Jason Tyszko, Vice President, U.S. Chamber of Commerce Foundation Center for Education and Workforce


If the pandemic showed us anything, it’s that the skills for in-demand jobs are more important than ever. But it also highlighted an urgent need to address challenges with bold thinking and transformational change. This economy competes on talent, therefore, investing in talent is pivotal to the success of employers across the country. Paying for that investment is often the challenge. Our current approach to financing talent development is outdated. We need an approach fit for our time.


Jobs, skills, and the needs of employers are rapidly changing. Designing new ways to finance talent is where the Talent Finance initiative comes in. Launched in fall of 2020, Talent Finance explores private sector-led solutions and innovations in finance to better invest in people. It’s estimated that American students carry $1.75 trillion in debt. In addition, businesses spent more than $80 billion on employee training in 2020. With an economy recovering from a global pandemic, and a workforce reeling from an unprecedented worker shortage, the time is now to create more opportunity and better outcomes for learners, workers, and employers.

Talent Finance is creating new ways for employers and the financial services community to collaborate and identify new private sector tools for financing talent, develop new strategies for managing risk in the labor market, and manage how to pay for workers to get and constantly refine the skills they need.


Led by the U.S. Chamber of Commerce Foundation and a core group of partners: Greater Houston Partnership, Federal Reserve Bank of Atlanta, Society for Human Resource Management (SHRM), Social Finance, WorkingNation, Education Finance Council, National Association of Workforce Boards, Jobs for the Future (JFF), National Governors Association, and Uncommon Impact Studios; the initiative is leading the effort in leveraging employer collective action and a new data structure to enable large scale innovation in talent finance.


Building Finance Solutions


To improve employers’ ability to pay for talent training we must create shared value and investment, so that employers and the financial services industry have more skin in the game — and learners and workers don’t take on all the risk of financing their training. The U.S. Chamber Foundation and its partners developed a white paper that lays out a set of guiding principles, a framework for innovation, and recommendations for both public and private talent finance solutions. However, the initiative seeks to do more than advance a new framework and deliver recommendations, its working to actively build a network of action.

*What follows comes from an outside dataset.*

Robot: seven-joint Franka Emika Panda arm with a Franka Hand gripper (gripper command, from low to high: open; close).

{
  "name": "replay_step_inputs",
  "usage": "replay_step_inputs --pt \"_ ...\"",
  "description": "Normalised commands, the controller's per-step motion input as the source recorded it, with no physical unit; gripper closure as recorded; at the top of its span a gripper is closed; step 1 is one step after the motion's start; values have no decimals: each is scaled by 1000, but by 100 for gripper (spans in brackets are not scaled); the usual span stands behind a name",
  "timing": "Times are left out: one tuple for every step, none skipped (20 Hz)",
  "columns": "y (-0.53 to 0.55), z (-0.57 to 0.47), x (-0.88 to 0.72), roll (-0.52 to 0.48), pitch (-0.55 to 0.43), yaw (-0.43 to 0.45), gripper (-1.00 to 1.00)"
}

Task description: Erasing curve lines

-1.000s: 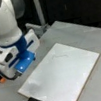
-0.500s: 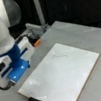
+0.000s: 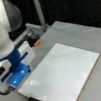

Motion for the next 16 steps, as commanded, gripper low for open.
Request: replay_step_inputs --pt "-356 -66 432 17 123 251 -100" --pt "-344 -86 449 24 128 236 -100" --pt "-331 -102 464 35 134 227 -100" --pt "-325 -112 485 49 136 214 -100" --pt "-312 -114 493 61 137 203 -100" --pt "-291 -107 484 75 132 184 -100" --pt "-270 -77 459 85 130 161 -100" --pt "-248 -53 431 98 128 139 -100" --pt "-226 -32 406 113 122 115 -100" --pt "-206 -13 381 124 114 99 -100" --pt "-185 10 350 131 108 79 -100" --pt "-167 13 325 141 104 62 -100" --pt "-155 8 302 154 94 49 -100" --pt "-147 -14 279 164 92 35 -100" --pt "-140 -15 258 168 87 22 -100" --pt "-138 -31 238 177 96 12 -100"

The Foundation and its partners have already begun working to develop solutions that solve the talent finance challenge. The first steps were convening Talent Finance Design Workshops for organizations that were interested in designing new talent finance products, services, and partnerships. The workshops focused on brainstorming, project ideation and planning, presenting project ideas, and preparing for implementation. There were more than 20 participating organizations and close to 10 solution providers that contributed to the workshops.


The next step was developing the Talent Finance Innovation Network (TFIN), a community group of organizations and individuals dedicated to putting the Talent Finance guiding principles and framework into practice. The TFIN has been meeting to make ideas tangible by encouraging public and private organizations to participate in building a consensus around using the Talent Finance approach, to get the return-on-investment in skill development that workers and employers deserve.


Innovation is Already Happening


Our current system for talent investment isn’t agile enough to meet the demands of the ever-shifting labor market or employer needs. It lacks the capacity to tackle a significant variety of challenges. Couple that with the fact that there are many individuals in the workforce who lack skill-building opportunities that ultimately prevent career advancement. There are employers that understand the need to rethink how we recruit, hire, train, or re-train employees. For instance, Walmart, one of the biggest employers in the country, provides an array of education and training opportunities to associates through its Live Better U program — providing them the opportunity to earn a college degree for just $1 a day.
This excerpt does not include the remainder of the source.